The combination of volatile stock markets and falling interest rates is having a dramatic impact on the coverage ratio of Dutch pension funds. 

During August, the average funding has already dropped 5 percentage points to 101%, according to pensions adviser Mercer.

Dennis van Ek, actuary at the consultancy, described such a rapid decline over such a short period as “extreme”.

Aon Hewitt, which uses a slightly different accounting method to calculate its average funding rato, even claimed a larger funding drop.

According to Mike Pernot of Aon Hewitt, the average coverage ratio had already fallen 5 percentage points by last Friday, and the declining stock markets since have added at least a further 2 percentage points.

At July-end, the consultancy concluded that funding stood at 104% on average, which would imply that the current coverage would be no more than 97% on average.

The minimum required funding of Dutch pension funds is 105%.

Van Ek of Mercer said that on Monday the MSCI World Index and the MSCI Europe Index had fallen 14% on average since the start of August.

Equity holdings of Dutch pension funds are roughly equally divided across Europe and the rest of the world.

The pensions adviser further said that the 30-year swap rates – the relevant rate for discounting liabilities – had dropped from 1.50% to 1.44% in August.

He added that many pension funds were making inquiries about developments. Schemes with a liability-driven investment (LDI) policy in particular, were asking for advice on the level required for their interest hedge, Van Ek said.

According to Mercer, the average funding of pension funds has dropped 8 percentage points since mid-July.

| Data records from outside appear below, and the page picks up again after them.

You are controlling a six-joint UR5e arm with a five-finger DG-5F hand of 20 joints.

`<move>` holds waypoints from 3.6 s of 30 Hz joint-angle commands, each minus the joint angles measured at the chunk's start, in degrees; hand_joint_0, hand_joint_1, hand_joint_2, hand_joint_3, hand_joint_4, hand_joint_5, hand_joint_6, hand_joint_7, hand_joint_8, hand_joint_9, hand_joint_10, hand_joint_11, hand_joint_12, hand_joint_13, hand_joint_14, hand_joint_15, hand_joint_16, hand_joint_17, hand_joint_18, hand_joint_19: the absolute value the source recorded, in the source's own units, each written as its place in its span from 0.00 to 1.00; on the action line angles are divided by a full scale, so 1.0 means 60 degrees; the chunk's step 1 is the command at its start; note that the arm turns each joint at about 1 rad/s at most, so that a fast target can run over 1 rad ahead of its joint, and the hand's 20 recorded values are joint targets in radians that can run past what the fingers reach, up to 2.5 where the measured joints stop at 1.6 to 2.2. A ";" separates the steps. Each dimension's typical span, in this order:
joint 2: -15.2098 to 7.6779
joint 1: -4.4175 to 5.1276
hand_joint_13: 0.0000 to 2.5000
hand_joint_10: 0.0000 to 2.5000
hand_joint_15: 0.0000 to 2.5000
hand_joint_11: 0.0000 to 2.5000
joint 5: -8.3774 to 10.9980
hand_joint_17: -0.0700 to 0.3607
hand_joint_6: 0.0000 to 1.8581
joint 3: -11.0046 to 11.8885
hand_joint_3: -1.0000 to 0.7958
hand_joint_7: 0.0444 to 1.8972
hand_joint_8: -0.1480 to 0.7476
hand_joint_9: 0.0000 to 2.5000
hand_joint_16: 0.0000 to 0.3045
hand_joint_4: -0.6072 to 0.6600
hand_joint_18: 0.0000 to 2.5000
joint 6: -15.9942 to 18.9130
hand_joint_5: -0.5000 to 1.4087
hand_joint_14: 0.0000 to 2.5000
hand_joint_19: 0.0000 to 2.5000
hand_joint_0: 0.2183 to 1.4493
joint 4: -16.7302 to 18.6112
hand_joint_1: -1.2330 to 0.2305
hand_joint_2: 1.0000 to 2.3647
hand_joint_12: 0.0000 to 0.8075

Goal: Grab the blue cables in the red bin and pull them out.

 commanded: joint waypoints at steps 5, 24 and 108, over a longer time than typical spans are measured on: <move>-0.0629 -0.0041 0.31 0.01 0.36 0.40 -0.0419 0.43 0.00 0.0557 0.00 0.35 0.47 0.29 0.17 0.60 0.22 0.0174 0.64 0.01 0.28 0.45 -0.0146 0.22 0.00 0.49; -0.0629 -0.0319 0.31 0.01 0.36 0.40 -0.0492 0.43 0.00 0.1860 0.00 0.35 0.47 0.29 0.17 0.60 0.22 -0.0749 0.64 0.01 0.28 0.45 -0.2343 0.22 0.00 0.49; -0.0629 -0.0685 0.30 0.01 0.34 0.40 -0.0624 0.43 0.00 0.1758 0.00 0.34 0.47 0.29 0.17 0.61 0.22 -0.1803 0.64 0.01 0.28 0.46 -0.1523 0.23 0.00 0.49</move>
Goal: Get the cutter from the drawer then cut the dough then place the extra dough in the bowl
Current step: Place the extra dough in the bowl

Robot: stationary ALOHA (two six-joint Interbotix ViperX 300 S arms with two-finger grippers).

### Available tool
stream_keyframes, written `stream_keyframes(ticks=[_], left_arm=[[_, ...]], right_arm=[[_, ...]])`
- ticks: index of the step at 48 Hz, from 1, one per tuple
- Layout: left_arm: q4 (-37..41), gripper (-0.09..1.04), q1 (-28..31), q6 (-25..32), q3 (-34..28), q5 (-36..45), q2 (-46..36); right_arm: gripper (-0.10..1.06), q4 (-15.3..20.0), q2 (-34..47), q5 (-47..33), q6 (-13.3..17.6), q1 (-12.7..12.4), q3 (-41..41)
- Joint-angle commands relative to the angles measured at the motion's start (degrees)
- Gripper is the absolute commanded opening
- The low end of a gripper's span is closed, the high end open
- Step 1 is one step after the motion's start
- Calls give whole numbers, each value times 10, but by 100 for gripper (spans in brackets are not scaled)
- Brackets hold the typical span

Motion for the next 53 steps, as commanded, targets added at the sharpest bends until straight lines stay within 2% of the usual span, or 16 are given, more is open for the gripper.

Mercer bases its funding calculations from the most recent reports by De Nederlandsche Bank, examining the asset allocation of funds and their level of interest rate hedging – currently approximately 40% – and uses a currency hedge of 50%.

Aon Hewitt assumes an asset allocation of 30% equity, 50% fixed income and 20% alternatives. It uses an interest hedge of 50%, but does not calculate the potential impact of hedging currecy exposure.

Its model is also based on a hypothetical pension fund where one-third of the total number of participant is retired.